* Excerpts from a dataset *
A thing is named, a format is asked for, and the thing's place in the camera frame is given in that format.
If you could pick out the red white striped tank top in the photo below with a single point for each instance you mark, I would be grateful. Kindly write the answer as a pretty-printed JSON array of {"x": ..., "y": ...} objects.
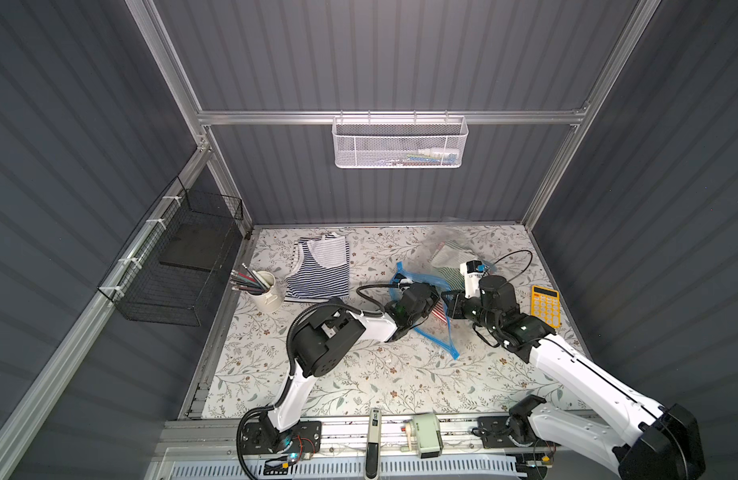
[{"x": 439, "y": 312}]

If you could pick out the markers in white basket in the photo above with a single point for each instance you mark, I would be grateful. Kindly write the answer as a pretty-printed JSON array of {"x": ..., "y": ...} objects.
[{"x": 437, "y": 156}]

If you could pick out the green white striped tank top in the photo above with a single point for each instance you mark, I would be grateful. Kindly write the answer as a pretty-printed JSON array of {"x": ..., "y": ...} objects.
[{"x": 447, "y": 259}]

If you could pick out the yellow calculator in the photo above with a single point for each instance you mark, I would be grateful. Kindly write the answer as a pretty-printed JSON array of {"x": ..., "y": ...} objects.
[{"x": 546, "y": 305}]

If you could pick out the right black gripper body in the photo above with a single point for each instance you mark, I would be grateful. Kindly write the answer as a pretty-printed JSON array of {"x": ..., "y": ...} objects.
[{"x": 457, "y": 306}]

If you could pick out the navy white striped tank top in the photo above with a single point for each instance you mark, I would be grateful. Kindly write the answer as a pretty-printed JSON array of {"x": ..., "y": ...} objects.
[{"x": 321, "y": 270}]

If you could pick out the white mug pen holder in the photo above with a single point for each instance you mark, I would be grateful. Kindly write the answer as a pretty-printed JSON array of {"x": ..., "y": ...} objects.
[{"x": 271, "y": 298}]

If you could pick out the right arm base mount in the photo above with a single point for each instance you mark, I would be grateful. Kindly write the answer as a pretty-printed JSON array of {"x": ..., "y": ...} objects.
[{"x": 496, "y": 431}]

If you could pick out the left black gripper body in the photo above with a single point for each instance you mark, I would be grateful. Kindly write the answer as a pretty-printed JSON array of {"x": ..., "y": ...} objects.
[{"x": 430, "y": 299}]

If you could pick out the pens in mug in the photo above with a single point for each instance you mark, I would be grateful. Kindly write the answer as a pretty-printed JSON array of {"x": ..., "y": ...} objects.
[{"x": 245, "y": 279}]

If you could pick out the black wire mesh basket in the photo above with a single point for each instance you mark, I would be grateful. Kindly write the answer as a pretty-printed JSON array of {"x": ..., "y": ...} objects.
[{"x": 179, "y": 269}]

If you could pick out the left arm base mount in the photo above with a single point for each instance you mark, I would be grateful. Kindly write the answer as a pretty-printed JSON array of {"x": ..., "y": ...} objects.
[{"x": 260, "y": 438}]

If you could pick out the clear vacuum bag blue zipper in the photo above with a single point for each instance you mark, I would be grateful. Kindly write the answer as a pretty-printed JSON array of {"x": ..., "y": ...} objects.
[{"x": 412, "y": 248}]

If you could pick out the pale green box device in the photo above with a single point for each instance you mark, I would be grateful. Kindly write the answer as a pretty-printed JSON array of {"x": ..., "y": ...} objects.
[{"x": 424, "y": 435}]

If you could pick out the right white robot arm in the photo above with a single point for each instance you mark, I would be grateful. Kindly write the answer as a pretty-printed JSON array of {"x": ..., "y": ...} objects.
[{"x": 636, "y": 437}]

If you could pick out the black white handheld tool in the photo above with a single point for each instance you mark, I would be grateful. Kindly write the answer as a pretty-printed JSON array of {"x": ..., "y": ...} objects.
[{"x": 373, "y": 447}]

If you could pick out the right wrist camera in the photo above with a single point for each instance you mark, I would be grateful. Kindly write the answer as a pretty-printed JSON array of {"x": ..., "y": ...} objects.
[{"x": 472, "y": 272}]

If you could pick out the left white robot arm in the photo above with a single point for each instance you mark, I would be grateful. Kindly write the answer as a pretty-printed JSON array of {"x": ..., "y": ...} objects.
[{"x": 319, "y": 339}]

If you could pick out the white wire mesh basket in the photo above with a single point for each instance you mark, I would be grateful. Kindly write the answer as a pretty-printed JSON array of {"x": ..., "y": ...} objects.
[{"x": 361, "y": 141}]

* DIRECTIONS *
Only the wording of the records is wanted: copy it all exactly and omit the pictures.

* WRITTEN RESPONSE *
A thing is named, a format is asked for, and the thing's place in the camera frame is given in that format.
If you could pick out the red white striped tank top in the photo below with a single point for each instance you mark, I would be grateful. Kindly write the answer as a pretty-printed JSON array of {"x": ..., "y": ...} objects.
[{"x": 439, "y": 312}]

If you could pick out the markers in white basket in the photo above with a single point for each instance you mark, I would be grateful. Kindly write the answer as a pretty-printed JSON array of {"x": ..., "y": ...} objects.
[{"x": 437, "y": 156}]

If you could pick out the green white striped tank top in the photo above with a single point for each instance you mark, I would be grateful. Kindly write the answer as a pretty-printed JSON array of {"x": ..., "y": ...} objects.
[{"x": 447, "y": 259}]

If you could pick out the yellow calculator in the photo above with a single point for each instance you mark, I would be grateful. Kindly write the answer as a pretty-printed JSON array of {"x": ..., "y": ...} objects.
[{"x": 546, "y": 305}]

If you could pick out the right black gripper body in the photo above with a single point for each instance you mark, I would be grateful. Kindly write the answer as a pretty-printed JSON array of {"x": ..., "y": ...} objects.
[{"x": 457, "y": 306}]

If you could pick out the navy white striped tank top in the photo above with a single point for each instance you mark, I would be grateful. Kindly write the answer as a pretty-printed JSON array of {"x": ..., "y": ...} objects.
[{"x": 321, "y": 270}]

If you could pick out the white mug pen holder in the photo above with a single point for each instance you mark, I would be grateful. Kindly write the answer as a pretty-printed JSON array of {"x": ..., "y": ...} objects.
[{"x": 271, "y": 298}]

If you could pick out the right arm base mount in the photo above with a single point for each instance you mark, I would be grateful. Kindly write the answer as a pretty-printed JSON array of {"x": ..., "y": ...} objects.
[{"x": 496, "y": 431}]

If you could pick out the left black gripper body in the photo above with a single point for each instance you mark, I would be grateful. Kindly write the answer as a pretty-printed JSON array of {"x": ..., "y": ...} objects.
[{"x": 430, "y": 299}]

If you could pick out the pens in mug in the photo above with a single point for each instance you mark, I would be grateful. Kindly write the answer as a pretty-printed JSON array of {"x": ..., "y": ...} objects.
[{"x": 245, "y": 279}]

If you could pick out the black wire mesh basket in the photo above with a single point for each instance you mark, I would be grateful. Kindly write the answer as a pretty-printed JSON array of {"x": ..., "y": ...} objects.
[{"x": 179, "y": 269}]

If you could pick out the left arm base mount in the photo above with a single point for each instance you mark, I would be grateful. Kindly write the answer as a pretty-printed JSON array of {"x": ..., "y": ...} objects.
[{"x": 260, "y": 438}]

If you could pick out the clear vacuum bag blue zipper in the photo above with a single point for each instance you mark, I would be grateful. Kindly write the answer as a pretty-printed JSON array of {"x": ..., "y": ...} objects.
[{"x": 412, "y": 248}]

If you could pick out the pale green box device in the photo above with a single point for each instance you mark, I would be grateful. Kindly write the answer as a pretty-printed JSON array of {"x": ..., "y": ...} objects.
[{"x": 424, "y": 435}]

If you could pick out the right white robot arm in the photo above with a single point for each instance you mark, I would be grateful. Kindly write the answer as a pretty-printed JSON array of {"x": ..., "y": ...} objects.
[{"x": 636, "y": 437}]

If you could pick out the black white handheld tool in the photo above with a single point for each instance you mark, I would be grateful. Kindly write the answer as a pretty-printed JSON array of {"x": ..., "y": ...} objects.
[{"x": 373, "y": 447}]

If you could pick out the right wrist camera in the photo above with a single point for each instance you mark, I would be grateful. Kindly write the answer as a pretty-printed JSON array of {"x": ..., "y": ...} objects.
[{"x": 472, "y": 272}]

If you could pick out the left white robot arm in the photo above with a single point for each instance you mark, I would be grateful. Kindly write the answer as a pretty-printed JSON array of {"x": ..., "y": ...} objects.
[{"x": 319, "y": 339}]

If you could pick out the white wire mesh basket in the photo above with a single point for each instance you mark, I would be grateful. Kindly write the answer as a pretty-printed JSON array of {"x": ..., "y": ...} objects.
[{"x": 361, "y": 141}]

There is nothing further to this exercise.